> What needs to be done
Through to the final line, write out the records below exactly, omitting any images they contain.

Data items
____________
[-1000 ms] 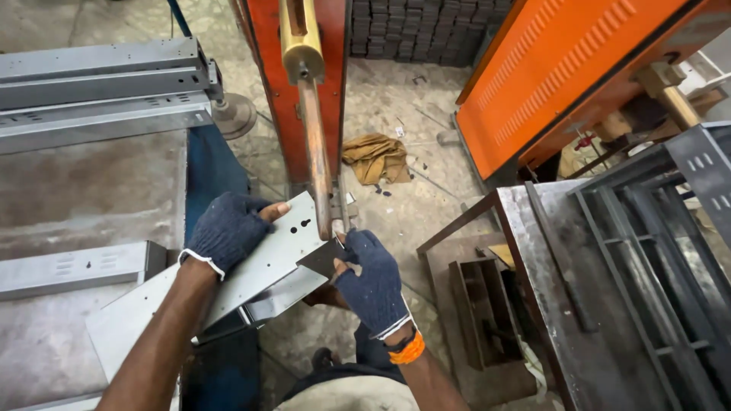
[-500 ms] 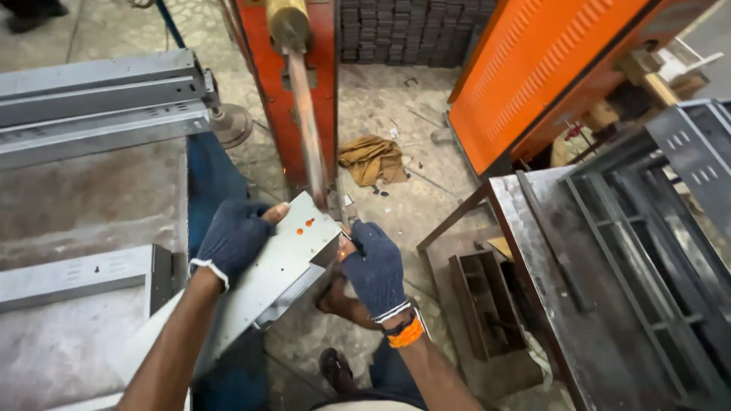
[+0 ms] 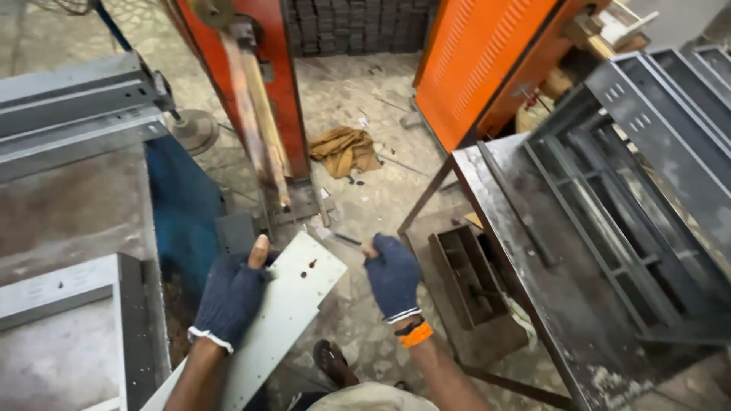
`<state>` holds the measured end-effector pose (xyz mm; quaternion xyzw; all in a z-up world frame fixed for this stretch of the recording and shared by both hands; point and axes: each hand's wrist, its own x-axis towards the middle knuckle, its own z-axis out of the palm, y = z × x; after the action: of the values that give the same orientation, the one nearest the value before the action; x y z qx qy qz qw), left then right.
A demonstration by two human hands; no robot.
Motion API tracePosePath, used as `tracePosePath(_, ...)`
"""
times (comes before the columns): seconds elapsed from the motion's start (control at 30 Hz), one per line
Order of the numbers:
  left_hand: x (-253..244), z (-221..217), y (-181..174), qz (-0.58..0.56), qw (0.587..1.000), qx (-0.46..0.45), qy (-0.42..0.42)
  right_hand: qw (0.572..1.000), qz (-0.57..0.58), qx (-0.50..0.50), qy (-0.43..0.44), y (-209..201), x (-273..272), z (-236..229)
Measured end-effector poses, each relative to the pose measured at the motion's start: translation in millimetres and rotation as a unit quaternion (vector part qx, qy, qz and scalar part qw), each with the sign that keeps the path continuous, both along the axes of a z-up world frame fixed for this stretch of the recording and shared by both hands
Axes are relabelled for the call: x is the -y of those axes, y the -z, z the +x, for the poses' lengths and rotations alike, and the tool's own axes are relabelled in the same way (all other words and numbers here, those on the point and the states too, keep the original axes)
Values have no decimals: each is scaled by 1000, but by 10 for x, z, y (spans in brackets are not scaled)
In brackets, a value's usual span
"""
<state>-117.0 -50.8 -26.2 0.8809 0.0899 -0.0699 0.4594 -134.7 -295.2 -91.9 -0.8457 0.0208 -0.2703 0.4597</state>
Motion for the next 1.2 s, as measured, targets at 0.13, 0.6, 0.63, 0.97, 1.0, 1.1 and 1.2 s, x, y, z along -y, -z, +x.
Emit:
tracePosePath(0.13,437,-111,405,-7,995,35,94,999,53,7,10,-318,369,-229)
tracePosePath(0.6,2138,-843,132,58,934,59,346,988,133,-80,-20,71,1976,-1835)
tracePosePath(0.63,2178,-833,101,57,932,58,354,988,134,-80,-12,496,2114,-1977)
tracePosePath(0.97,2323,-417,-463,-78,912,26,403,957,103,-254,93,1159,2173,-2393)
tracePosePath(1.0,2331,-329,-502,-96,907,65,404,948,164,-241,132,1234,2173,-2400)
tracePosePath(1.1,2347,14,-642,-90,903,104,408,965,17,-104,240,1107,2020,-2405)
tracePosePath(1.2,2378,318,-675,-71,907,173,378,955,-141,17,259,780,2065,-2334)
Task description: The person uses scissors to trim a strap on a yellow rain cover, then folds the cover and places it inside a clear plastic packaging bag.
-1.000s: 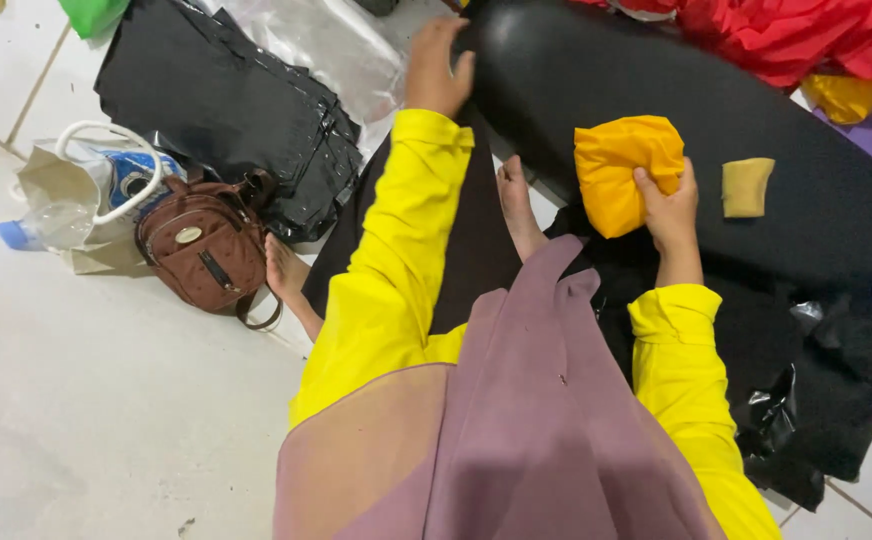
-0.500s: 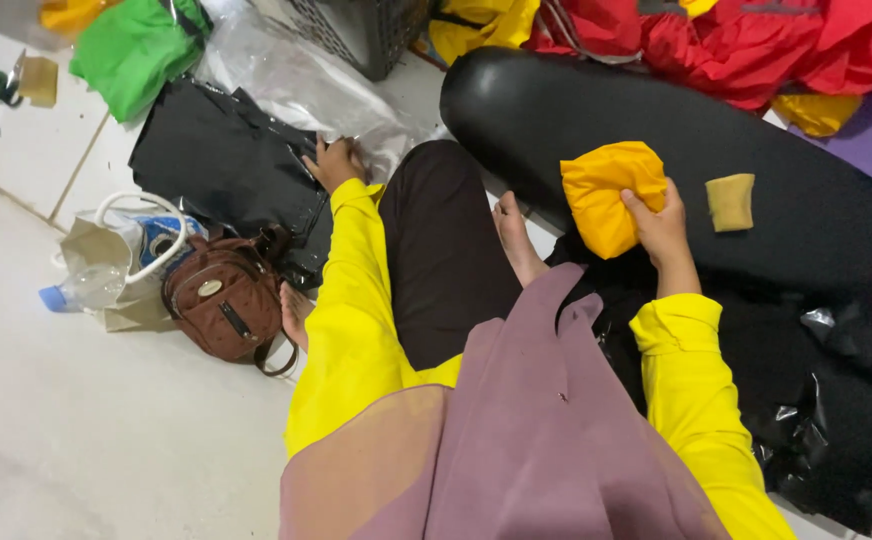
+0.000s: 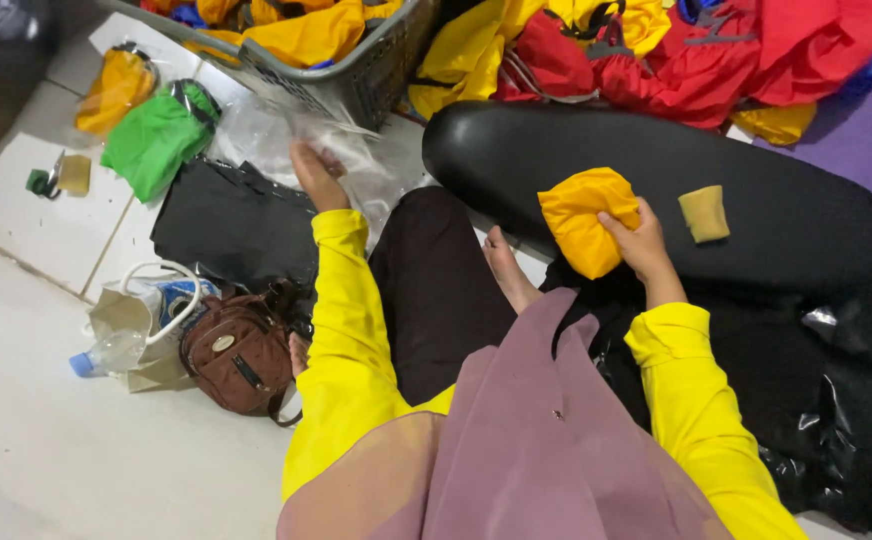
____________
> Exercise response
[-1000 ms] 
[-500 ms] 
[+0 ms] 
`<state>` holds the measured end-effector pose (xyz mm; quaternion xyzw; all in a z-up world frame fixed for this stretch of the recording and shared by both hands; point and axes: each hand's wrist, its own x-axis towards the middle knuckle, its own z-axis out of the palm, y = z × x; after the action: of the values that give the same orientation, the one nearest the value before the action; x y z qx qy qz qw), left then right.
A demonstration by two human hands; no robot.
Motion API tracePosePath, used as `tracePosePath(_, ...)`
"""
times (comes before the columns): seconds elapsed from the motion's start (control at 30 Hz), one per line
Order of the numbers:
  left_hand: x (-253..244), z (-221..217), y (-181..174), qz (-0.58..0.56), qw (0.587..1.000), qx (-0.46..0.45), qy (-0.42..0.42)
  right_hand: qw (0.572..1.000), qz (-0.57..0.58), qx (-0.50..0.50), qy (-0.43..0.44), y (-209..201), x (-273..272), z (-236..229)
Measured end-effector poses, each relative to the pose measured at the motion's start: translation in millimetres and rotation as a unit quaternion (vector part qx, qy, qz and scalar part qw), each with the sign that keeps the path continuous, both along the axes of a z-up world frame fixed for this stretch of the recording and shared by both hands
Axes are relabelled for the call: x is the -y of those axes, y the -z, z the +x, for the poses' lengths and rotations alike, and the tool's own axes are relabelled in the same way (all other words and numbers here, those on the point and the states too, keep the original axes)
Values have no decimals: each is scaled by 1000, but by 10 for x, z, y (spans in brackets are not scaled)
In brackets, a value's usual span
"""
<state>-117.0 -50.8 -26.2 0.8809 0.0899 -0.0699 0.4594 -134.7 -295.2 -91.9 -0.8457 0.0208 -0.2703 0.4597</state>
Motion for the next 1.2 s, as measured, targets at 0.13, 0.6, 0.63, 0.97, 1.0, 1.1 and 1.2 s, x, y, z along -y, -z, +x.
Emit:
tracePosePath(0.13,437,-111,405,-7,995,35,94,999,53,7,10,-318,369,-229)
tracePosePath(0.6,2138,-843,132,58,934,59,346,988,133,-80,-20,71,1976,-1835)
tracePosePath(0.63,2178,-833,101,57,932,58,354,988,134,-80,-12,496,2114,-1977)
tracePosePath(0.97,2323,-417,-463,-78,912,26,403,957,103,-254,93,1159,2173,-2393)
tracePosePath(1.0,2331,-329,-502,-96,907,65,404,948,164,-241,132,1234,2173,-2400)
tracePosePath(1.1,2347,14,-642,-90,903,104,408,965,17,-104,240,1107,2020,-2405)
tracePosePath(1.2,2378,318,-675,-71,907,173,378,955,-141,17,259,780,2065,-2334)
Task description: The person uses scissors to trim a strap on a yellow rain cover, then folds the cover and places it inside a clear plastic packaging bag.
-1.000s: 
-0.500s: 
+0.000s: 

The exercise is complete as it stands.